→ About this task: Using the records that appear below, write out exactly the lines from the one with "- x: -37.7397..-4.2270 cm" through the one with "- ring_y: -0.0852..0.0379", keeping both end lines.

→ Records drawn from a dataset:
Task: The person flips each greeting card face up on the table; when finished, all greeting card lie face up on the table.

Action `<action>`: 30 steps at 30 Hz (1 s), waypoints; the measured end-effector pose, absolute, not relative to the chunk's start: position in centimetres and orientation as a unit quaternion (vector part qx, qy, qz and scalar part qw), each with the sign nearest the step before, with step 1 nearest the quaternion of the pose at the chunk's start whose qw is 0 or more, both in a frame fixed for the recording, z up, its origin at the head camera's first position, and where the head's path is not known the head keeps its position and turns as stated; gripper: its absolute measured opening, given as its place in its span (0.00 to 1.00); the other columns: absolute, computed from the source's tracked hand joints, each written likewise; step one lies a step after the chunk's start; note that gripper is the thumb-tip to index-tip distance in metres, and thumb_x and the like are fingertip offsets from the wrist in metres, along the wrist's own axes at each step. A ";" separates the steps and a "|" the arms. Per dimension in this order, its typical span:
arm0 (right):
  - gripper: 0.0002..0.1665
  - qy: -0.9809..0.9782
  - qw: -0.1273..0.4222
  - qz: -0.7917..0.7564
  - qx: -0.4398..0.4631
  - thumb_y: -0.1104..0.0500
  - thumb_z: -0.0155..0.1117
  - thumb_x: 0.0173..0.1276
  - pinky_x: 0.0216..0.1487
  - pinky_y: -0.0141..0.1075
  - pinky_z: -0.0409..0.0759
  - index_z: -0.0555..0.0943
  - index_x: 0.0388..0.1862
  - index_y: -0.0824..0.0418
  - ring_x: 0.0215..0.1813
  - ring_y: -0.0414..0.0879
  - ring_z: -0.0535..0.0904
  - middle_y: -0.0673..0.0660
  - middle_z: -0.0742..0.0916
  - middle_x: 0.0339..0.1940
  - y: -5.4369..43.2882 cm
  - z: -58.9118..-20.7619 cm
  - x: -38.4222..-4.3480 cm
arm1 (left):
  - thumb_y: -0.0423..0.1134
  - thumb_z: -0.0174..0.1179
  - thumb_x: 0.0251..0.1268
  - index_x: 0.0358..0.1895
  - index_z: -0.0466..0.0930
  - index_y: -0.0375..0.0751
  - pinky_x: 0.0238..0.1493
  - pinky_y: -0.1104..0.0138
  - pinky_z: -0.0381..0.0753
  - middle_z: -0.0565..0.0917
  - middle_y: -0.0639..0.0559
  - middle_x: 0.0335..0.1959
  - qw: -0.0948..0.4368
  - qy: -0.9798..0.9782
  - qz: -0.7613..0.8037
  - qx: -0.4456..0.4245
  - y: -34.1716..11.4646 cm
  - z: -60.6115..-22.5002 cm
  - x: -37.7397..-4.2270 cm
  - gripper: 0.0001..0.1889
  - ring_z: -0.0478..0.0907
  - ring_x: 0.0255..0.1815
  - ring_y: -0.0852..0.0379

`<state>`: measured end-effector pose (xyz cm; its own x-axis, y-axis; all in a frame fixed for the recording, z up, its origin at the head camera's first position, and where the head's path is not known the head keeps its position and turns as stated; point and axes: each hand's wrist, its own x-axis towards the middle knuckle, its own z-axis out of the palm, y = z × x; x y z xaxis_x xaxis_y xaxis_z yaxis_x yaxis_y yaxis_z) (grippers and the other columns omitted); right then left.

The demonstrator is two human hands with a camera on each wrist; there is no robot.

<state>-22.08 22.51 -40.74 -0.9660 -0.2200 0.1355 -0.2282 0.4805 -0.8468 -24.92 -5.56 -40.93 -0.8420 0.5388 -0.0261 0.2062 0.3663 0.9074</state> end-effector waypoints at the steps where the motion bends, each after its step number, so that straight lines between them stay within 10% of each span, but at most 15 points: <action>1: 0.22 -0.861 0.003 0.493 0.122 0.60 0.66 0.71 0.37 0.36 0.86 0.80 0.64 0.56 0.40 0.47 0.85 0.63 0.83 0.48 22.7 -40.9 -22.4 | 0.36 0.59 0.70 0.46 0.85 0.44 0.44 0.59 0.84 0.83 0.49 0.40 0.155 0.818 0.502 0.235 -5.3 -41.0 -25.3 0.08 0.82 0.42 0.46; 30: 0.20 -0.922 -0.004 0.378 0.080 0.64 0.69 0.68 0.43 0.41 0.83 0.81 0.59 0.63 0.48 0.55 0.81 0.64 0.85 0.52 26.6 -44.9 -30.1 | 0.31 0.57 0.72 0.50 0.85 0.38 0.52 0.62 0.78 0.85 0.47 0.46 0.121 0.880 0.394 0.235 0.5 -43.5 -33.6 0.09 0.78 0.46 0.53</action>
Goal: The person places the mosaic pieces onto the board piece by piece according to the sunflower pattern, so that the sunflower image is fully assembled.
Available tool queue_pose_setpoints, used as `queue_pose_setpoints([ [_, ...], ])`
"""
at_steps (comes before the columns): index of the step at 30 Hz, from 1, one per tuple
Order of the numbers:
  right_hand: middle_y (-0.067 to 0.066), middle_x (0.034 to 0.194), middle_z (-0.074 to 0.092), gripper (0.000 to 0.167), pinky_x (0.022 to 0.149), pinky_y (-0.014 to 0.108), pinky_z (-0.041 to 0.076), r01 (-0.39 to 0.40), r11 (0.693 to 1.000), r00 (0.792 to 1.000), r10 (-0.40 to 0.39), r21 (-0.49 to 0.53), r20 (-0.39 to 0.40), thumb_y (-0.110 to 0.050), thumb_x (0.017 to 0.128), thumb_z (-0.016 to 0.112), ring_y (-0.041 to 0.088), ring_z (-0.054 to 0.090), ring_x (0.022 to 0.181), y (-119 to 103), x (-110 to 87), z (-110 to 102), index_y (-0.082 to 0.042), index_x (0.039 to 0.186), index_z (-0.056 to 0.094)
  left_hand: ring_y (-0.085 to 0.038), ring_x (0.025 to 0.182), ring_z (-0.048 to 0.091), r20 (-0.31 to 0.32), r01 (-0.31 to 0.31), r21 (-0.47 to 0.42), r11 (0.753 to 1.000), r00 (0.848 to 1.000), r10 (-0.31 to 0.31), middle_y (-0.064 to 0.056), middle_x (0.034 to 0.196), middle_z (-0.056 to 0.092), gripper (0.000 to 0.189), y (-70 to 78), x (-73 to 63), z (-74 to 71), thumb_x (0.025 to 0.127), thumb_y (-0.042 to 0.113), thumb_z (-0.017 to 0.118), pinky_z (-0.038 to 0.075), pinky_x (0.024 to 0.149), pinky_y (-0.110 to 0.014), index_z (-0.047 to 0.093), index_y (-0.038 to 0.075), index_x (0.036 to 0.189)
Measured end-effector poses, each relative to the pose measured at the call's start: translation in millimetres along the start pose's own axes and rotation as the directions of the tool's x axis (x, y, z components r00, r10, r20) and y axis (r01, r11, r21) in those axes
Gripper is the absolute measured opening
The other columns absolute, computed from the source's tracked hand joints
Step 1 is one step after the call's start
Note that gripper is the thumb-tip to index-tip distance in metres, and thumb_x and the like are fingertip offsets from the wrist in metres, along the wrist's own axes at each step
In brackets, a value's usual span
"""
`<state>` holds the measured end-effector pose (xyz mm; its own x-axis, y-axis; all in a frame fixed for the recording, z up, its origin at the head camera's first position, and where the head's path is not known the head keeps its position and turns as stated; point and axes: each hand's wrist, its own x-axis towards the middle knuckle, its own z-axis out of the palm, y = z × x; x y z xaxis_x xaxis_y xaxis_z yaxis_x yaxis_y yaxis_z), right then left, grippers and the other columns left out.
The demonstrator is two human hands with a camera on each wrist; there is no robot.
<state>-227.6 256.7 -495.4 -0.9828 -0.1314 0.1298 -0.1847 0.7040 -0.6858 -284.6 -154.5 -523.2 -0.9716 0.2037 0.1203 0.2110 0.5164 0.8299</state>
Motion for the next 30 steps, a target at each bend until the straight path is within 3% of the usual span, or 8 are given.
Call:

→ Answer section:
  - x: -37.7397..-4.2270 cm
  - gripper: 0.0001..0.1889
  - ring_z: -0.0478..0.0907
  - ring_x: 0.0255..0.1815
  - ring_y: -0.0852..0.0379

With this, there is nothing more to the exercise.